Cleopatra fascinates me because she thinks she has everything under control. A struggle with her brother for the throne breaks out. But she falls in love with Caesar, and from that point on she realizes that she can't control anything—that love is [intrinsically] uncontrollable. She begins to experience emotions that basically shock her. I find this wonderful, that she abandons herself to her destiny. And the music is sublime, wouldn't you say?
Now, Fiorilla can almost seem like a more modern Cleopatra. Il turco in Italia explores a very important theme—women's rights—and perhaps for this reason it never had the great success of Barbiere or Cenerentola. Fiorilla in Turco can seem like a flighty woman, but the fundamental issue is the problem of couplehood. A woman marries a man, and after a while they have nothing more to say to each other. Hence, separation, she falls in love with the Turk—but not really. She's looking for a certain feeling, she misses being courted, which her husband no longer does. It's a very modern, very contemporary theme.

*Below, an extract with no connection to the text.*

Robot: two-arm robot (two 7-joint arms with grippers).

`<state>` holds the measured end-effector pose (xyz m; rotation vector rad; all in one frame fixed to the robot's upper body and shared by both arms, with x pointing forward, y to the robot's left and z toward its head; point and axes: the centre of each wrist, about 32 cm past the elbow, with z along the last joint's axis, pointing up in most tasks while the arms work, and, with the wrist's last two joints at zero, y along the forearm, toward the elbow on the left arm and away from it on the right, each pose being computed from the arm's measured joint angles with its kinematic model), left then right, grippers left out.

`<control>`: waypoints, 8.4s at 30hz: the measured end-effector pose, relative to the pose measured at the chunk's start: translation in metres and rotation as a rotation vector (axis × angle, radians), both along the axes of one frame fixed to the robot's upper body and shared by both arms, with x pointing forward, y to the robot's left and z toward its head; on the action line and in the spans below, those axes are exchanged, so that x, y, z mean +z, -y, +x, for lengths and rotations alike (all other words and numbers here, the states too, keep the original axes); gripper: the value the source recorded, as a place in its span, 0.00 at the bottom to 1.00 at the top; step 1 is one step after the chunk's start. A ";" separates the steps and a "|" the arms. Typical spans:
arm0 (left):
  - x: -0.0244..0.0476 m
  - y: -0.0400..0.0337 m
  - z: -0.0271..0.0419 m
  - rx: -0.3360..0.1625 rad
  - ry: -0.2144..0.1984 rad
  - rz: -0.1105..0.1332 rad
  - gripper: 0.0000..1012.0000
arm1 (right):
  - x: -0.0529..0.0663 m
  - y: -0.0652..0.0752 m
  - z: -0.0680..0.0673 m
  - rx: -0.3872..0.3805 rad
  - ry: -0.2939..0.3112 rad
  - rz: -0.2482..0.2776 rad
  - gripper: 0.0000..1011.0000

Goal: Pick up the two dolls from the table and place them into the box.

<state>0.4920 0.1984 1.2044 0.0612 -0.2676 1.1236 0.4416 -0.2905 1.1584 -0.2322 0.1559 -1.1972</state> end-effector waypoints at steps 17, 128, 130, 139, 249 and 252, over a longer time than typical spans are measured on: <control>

In the Mozart-da Ponte trilogy, you've sung all the female leads except the Countess and Donna Anna. Are those possibilities for the future?
The Countess, yes, because if you look at the score, the role lies mostly in the middle of the voice. Donna Anna has more of a soprano tessitura. But the problem is really that Donna Anna is a difficult woman. I don't understand her character. She's a liar, unlike Donna Elvira, who abandons herself to this love and would throw herself into the fire to save Don Giovanni. Elvira is the only person in the opera who grasps the end to which Don Giovanni will come. Donna Anna, instead, from the very beginning… Musically the role is sublime, with wonderful moments, stupendous arias, but it's something of a double role—if not actually triple! I just don't feel very close to her.
You've sung roles for mezzo and soprano, not only thanks to your extraordinary talents but also for historical reasons, correct?
In Mozart's day, the distinction [between mezzo and soprano] and the category "mezzo-soprano" didn't exist. There were "soprani primi" and "soprani secondi." They say that at times in Così fan tutte, singers really did trade off roles. I find this very important for artists. We are singer-actors; we tell stories. Because we tell stories, it's wonderful to have the chance to sing different roles in the same opera. In Così fan tutte—such an extraordinary opera, truly the universe of humanity—going from Dorabella to Fiordiligi, or vice versa, you have an incomparably deeper understanding of the work.
P.S. to Osvaldo Golijov: If Bartoli ends up commissioning a work from you, I'm sending you a bill!